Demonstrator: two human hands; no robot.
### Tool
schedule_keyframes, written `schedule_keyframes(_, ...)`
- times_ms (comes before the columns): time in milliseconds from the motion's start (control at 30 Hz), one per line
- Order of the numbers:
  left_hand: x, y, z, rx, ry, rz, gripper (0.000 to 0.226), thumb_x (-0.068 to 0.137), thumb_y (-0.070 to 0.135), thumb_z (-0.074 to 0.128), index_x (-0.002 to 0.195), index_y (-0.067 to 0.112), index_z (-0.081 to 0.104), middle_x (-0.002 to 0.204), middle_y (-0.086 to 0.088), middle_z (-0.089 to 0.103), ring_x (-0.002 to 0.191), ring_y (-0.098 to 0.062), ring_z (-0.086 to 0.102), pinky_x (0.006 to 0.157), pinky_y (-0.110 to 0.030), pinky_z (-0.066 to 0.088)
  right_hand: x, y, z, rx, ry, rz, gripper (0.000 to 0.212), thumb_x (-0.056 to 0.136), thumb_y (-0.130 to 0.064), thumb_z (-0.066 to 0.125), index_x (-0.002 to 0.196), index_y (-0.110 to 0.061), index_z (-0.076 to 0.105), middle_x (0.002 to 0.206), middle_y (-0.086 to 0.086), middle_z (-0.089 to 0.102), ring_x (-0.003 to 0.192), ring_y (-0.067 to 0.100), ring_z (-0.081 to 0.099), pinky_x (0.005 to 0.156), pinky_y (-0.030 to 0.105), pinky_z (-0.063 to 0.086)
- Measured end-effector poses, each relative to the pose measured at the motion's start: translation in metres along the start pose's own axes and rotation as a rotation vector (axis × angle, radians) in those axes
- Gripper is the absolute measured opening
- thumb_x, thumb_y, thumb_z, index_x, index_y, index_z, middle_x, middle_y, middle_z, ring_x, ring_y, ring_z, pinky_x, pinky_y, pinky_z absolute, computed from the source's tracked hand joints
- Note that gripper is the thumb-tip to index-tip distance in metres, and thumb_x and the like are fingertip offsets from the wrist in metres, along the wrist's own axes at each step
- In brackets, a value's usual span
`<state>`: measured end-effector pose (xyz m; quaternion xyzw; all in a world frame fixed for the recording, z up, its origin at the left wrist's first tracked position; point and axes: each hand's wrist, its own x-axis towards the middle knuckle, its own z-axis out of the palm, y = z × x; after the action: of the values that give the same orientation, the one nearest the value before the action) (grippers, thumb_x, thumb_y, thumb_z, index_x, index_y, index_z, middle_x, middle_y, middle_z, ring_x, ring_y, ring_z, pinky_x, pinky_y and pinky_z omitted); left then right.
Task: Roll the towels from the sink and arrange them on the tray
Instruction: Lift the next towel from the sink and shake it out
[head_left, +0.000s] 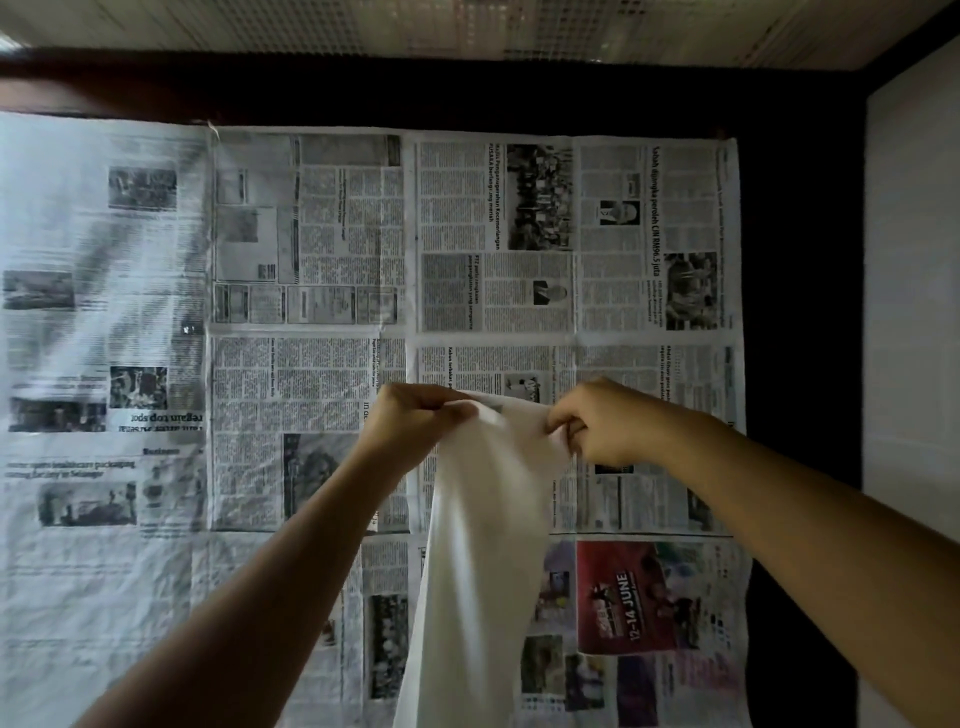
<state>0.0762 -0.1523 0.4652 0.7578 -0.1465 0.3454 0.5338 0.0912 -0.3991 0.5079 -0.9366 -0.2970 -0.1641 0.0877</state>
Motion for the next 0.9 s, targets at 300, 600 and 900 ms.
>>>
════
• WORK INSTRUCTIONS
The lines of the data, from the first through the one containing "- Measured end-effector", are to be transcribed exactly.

• SOLUTION FOR THIS TASK
Demonstrator: two human hands; no robot.
### Tool
schedule_keyframes, written `schedule_keyframes(_, ...)`
- times_ms (comes before the columns): time in milliseconds from the motion's start (control at 30 Hz), one per line
- Order of the numbers:
  left_hand: x, y, z, rx, ry, rz, gripper (0.000 to 0.226), thumb_x (-0.068 to 0.137), thumb_y (-0.070 to 0.135), thumb_z (-0.074 to 0.128), index_x (-0.002 to 0.195), index_y (-0.067 to 0.112), index_z (-0.081 to 0.104), middle_x (-0.002 to 0.204), middle_y (-0.086 to 0.088), middle_z (-0.089 to 0.103), ring_x (-0.002 to 0.191), ring_y (-0.098 to 0.062), ring_z (-0.086 to 0.102), pinky_x (0.006 to 0.157), pinky_y (-0.110 to 0.030), pinky_z (-0.066 to 0.088)
  right_hand: x, y, z, rx, ry, rz, gripper (0.000 to 0.212), thumb_x (-0.056 to 0.136), thumb_y (-0.130 to 0.064), thumb_z (-0.066 to 0.125), index_x (-0.002 to 0.196), index_y (-0.110 to 0.061), index_z (-0.076 to 0.105), middle_x (0.002 to 0.206), middle_y (-0.086 to 0.086), middle_z (-0.089 to 0.102), ring_x (-0.003 to 0.192), ring_y (-0.067 to 0.100), ring_z (-0.081 to 0.099), pinky_x (0.005 to 0.156), pinky_y (-0.030 to 0.105), pinky_z (-0.063 to 0.086)
- Measured end-effector poses, each relative to the pose measured at the motion's start: translation in metres along the start pose's own axes and rotation as a rotation vector (axis × angle, radians) in those axes

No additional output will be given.